(Records from a dataset)
◇ ◇ ◇ ◇
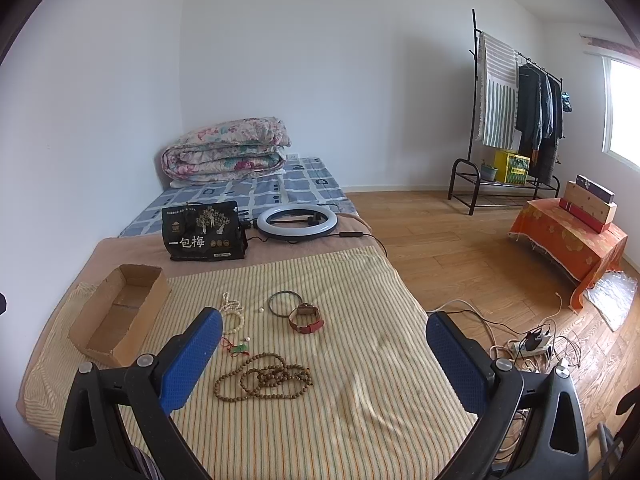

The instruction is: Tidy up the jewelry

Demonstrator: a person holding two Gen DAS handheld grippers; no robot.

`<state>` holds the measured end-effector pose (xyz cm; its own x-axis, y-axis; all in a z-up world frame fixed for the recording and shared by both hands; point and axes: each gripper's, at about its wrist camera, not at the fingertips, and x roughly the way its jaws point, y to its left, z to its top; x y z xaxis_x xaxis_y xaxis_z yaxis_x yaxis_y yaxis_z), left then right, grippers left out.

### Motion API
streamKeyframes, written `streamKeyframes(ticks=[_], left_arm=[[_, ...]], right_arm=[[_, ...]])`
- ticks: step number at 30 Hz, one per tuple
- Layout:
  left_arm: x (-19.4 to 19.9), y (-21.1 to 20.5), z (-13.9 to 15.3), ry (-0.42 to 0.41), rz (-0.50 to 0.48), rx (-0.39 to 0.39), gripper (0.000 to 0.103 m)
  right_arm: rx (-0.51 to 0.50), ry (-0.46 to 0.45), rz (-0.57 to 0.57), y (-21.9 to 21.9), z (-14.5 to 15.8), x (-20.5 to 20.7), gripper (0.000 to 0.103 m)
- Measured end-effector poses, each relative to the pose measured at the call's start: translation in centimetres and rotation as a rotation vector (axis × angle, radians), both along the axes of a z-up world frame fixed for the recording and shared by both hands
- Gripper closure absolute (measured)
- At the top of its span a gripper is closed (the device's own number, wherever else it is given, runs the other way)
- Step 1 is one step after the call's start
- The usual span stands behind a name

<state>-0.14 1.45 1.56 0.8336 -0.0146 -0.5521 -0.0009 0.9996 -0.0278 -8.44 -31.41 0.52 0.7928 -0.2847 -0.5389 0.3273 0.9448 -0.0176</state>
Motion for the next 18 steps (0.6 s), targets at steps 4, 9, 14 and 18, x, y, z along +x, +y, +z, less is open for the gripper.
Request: streamKeyframes(ticks=[4,9,14,18], left_arm=[[0.0,0.05,-0.01,0.0,0.001,-0.001,0.0],[0.03,0.16,0.0,0.0,0.0,-0.003,0.0],[-0.04,0.32,0.02,0.001,0.0,-0.005,0.0],[-0.02,0.45,-0.02,0.001,-0.001,-0.007,0.0]], right_arm=[[0.001,0.002,0.001,0.0,-0.01,-0.02,0.0],[-0.002,0.004,0.004,0.27,0.03,0.01,0.0],[-0.001,0.002,0.009,0.5,0.09,0.06,0.0],[0.001,0.004,0.011,0.58,-0.01,0.08,0.0]])
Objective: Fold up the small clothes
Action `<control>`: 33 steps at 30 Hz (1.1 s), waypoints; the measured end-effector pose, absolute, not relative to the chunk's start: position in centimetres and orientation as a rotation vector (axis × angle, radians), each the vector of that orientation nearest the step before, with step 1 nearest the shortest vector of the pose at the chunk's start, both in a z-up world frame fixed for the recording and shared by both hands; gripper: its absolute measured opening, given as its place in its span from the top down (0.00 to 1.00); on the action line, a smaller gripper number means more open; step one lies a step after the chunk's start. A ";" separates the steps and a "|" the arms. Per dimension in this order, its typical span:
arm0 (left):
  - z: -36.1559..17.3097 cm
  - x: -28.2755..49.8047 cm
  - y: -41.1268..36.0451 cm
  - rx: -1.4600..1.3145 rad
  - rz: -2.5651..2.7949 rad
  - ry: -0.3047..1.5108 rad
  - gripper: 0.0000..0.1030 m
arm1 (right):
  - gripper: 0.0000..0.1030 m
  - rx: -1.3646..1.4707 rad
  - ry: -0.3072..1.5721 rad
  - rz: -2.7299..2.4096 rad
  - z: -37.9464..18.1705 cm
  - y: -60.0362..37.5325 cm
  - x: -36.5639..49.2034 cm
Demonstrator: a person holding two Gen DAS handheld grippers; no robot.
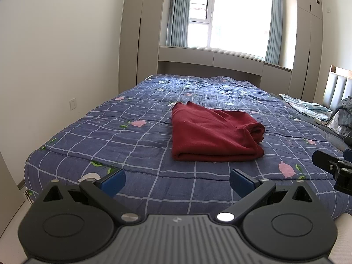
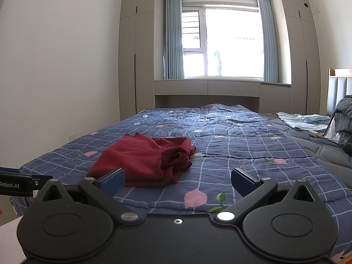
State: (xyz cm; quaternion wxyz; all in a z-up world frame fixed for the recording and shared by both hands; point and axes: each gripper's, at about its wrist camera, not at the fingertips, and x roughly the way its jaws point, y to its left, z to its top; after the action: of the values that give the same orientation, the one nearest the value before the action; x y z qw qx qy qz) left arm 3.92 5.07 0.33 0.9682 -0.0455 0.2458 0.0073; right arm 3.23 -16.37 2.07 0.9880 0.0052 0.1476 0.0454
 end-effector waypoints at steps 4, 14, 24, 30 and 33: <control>0.4 3.9 5.1 -0.092 0.015 0.497 0.00 | 0.01 0.011 0.297 0.091 2.1 -16.4 3.2; 0.4 3.9 5.1 -0.092 0.014 0.498 0.00 | 0.01 0.011 0.297 0.091 2.1 -16.4 3.2; 0.4 3.9 5.1 -0.093 0.014 0.497 0.00 | 0.01 0.011 0.298 0.091 2.1 -16.4 3.2; 0.2 3.6 4.6 -0.075 0.050 0.490 0.00 | 0.01 0.011 0.299 0.091 2.1 -16.4 3.2; 0.2 3.5 4.7 -0.083 0.051 0.488 0.00 | 0.01 0.012 0.298 0.091 2.1 -16.4 3.2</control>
State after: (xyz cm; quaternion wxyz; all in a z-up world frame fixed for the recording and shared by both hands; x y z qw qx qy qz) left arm 3.46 4.67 0.25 0.9692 -0.0413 0.2416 0.0250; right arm 3.22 -16.36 2.08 0.9878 0.0058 0.1486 0.0453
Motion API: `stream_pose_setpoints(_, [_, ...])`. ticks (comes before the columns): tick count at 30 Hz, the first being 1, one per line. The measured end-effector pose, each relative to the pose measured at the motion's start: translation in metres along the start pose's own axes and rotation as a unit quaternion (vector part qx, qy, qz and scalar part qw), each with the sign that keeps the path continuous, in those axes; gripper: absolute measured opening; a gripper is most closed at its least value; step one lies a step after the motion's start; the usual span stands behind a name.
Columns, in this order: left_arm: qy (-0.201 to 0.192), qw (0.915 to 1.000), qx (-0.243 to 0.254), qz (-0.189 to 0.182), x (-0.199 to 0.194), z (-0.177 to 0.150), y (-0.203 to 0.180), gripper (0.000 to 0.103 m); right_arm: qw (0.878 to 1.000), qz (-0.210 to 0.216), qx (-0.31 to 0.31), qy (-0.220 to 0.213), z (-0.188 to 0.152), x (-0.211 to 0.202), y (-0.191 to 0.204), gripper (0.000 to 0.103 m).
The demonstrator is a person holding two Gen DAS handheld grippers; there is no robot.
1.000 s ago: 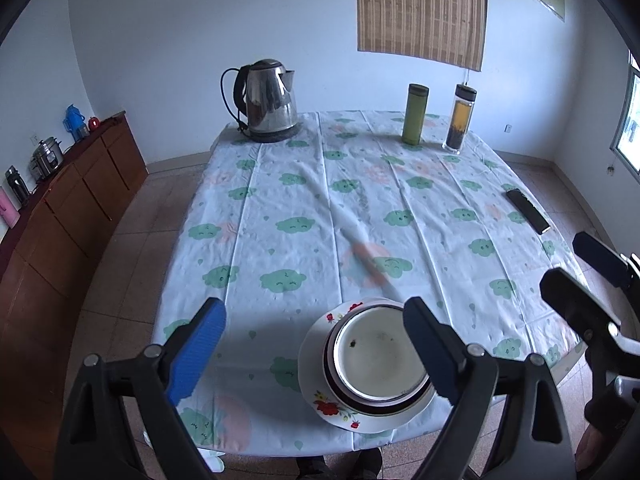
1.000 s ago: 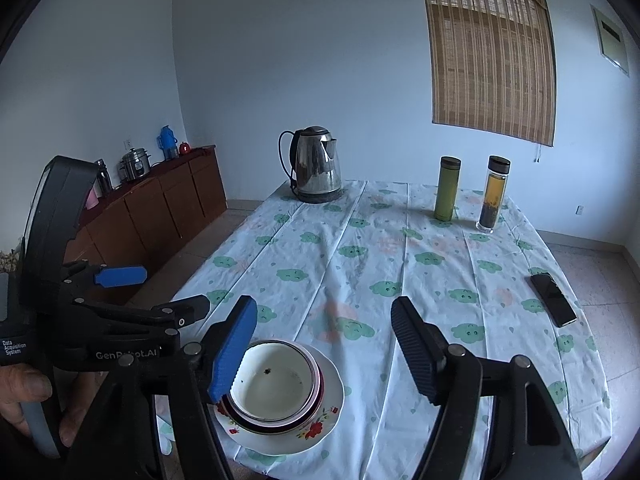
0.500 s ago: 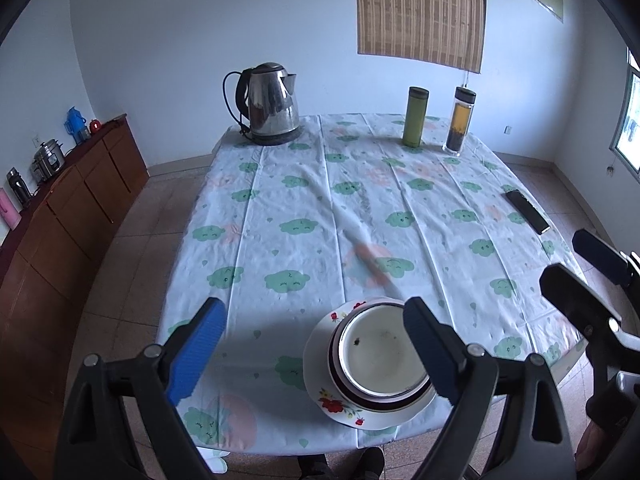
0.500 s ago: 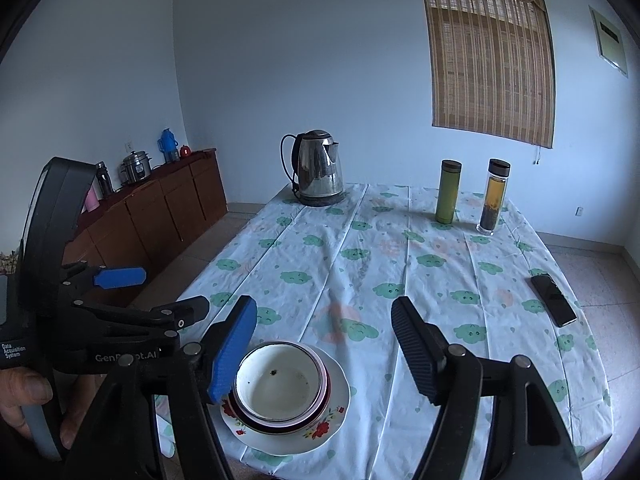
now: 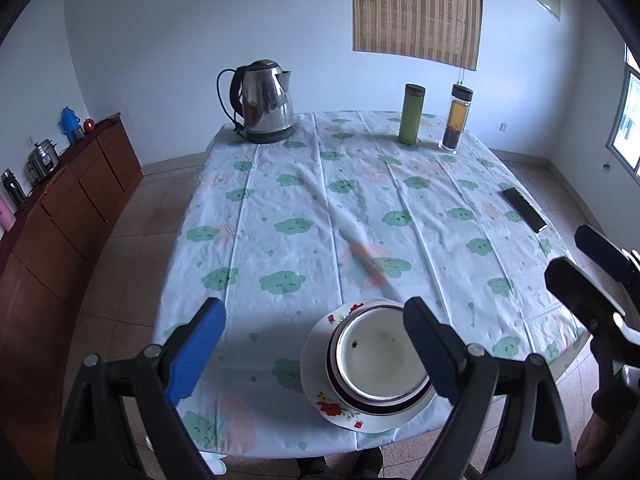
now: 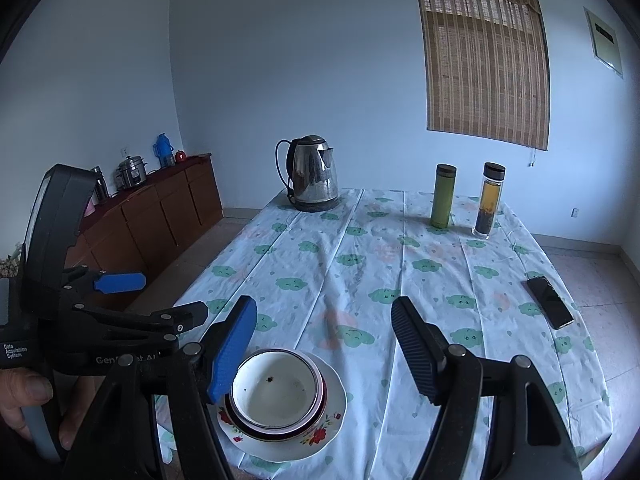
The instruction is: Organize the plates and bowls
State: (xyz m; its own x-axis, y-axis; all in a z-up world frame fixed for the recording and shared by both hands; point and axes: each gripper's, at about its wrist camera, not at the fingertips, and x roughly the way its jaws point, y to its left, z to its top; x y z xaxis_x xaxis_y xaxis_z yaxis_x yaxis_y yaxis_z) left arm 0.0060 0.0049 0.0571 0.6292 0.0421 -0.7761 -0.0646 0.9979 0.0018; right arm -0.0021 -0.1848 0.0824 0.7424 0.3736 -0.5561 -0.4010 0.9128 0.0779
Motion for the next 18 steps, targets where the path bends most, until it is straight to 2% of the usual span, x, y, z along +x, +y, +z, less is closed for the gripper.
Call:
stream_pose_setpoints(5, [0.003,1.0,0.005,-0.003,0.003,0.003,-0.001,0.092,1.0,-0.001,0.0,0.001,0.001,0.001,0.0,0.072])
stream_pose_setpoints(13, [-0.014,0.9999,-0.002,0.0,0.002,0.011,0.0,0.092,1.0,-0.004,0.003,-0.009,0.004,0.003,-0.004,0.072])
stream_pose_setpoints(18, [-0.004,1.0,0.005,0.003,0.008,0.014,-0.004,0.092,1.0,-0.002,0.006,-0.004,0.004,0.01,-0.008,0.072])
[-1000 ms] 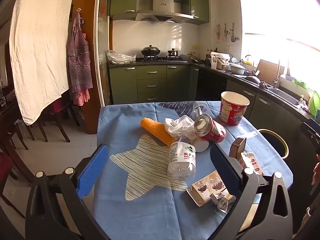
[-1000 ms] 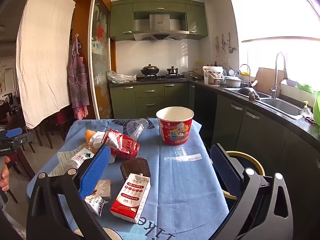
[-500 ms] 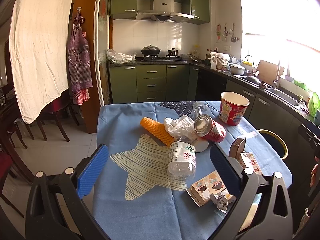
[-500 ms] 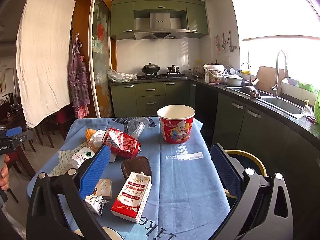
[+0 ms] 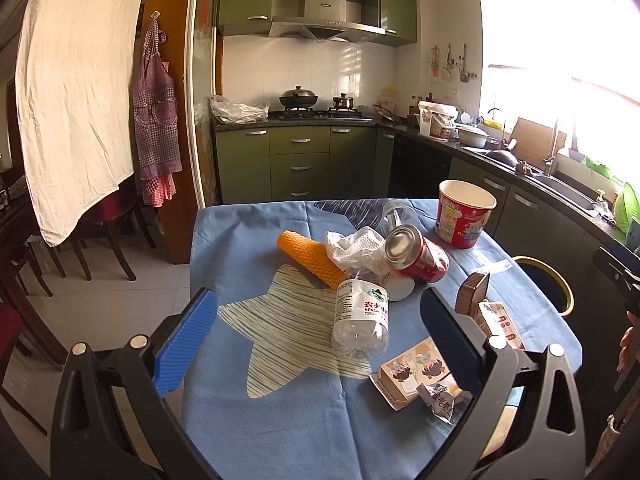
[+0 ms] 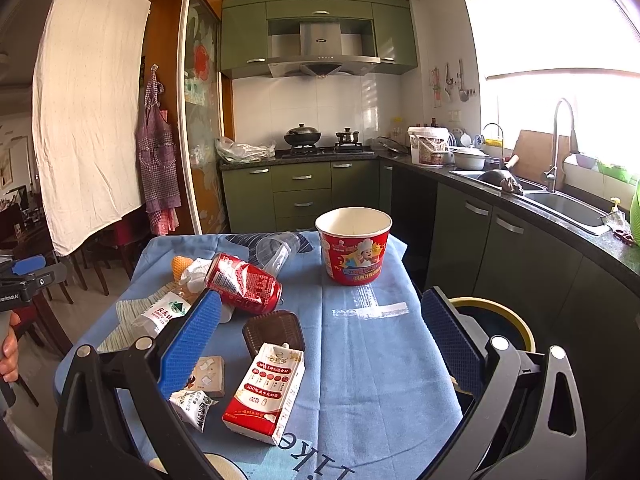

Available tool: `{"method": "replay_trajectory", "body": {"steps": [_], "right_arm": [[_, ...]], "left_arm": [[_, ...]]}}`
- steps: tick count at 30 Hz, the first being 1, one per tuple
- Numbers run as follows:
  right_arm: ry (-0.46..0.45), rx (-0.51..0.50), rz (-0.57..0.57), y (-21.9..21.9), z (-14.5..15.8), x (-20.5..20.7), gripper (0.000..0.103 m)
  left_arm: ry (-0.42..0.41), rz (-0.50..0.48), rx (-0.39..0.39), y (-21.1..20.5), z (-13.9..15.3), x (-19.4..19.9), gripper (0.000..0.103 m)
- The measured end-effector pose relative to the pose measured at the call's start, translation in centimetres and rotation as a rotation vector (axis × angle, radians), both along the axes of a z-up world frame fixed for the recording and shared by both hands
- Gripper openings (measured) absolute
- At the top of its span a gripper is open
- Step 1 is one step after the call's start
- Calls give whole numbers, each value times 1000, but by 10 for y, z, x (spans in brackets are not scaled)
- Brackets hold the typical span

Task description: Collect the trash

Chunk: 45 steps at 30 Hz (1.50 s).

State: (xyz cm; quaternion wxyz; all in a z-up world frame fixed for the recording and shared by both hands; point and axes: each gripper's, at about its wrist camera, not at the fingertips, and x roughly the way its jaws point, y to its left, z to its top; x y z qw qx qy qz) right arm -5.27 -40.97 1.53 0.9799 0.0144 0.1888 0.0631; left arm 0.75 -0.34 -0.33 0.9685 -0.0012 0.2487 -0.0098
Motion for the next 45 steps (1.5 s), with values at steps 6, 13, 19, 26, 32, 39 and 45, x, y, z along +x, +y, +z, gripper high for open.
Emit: {"method": "replay_trajectory", "body": {"steps": [6, 13, 19, 26, 32, 39, 45], "right_arm": [[5, -1, 2, 0, -1, 0, 99], [9, 1, 2, 0, -3, 3, 99], [10, 2, 2, 0, -2, 2, 99], [10, 2, 3, 0, -3, 2, 99], [11, 3, 3, 0, -3, 3, 99], [11, 2, 4, 1, -3, 3, 99], [12, 3, 5, 1, -4, 3, 99]], "left_arm": [[4, -2, -2, -1, -1, -1, 97], [7, -5, -3, -2, -4, -1, 97], [10, -5, -4, -3, -6, -2, 97], [11, -7, -4, -2, -5, -1, 97], [12, -7, -4, -2, -5, -2, 97], [14, -7, -5, -3, -5, -2, 97], [14, -8, -4, -2, -6, -1, 97]]}}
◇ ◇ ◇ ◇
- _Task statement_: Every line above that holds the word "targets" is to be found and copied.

- _Output of the task_:
Motion for the next 18 steps (0.6 s), targets at steps 4, 9, 14 and 18, x, y, z along +x, +y, +z, less is open for the gripper.
Motion for the next 18 steps, targets where the path bends most, until it is straight to 2% of the usual span, x, y, z along +x, +y, +z, less is closed for the gripper.

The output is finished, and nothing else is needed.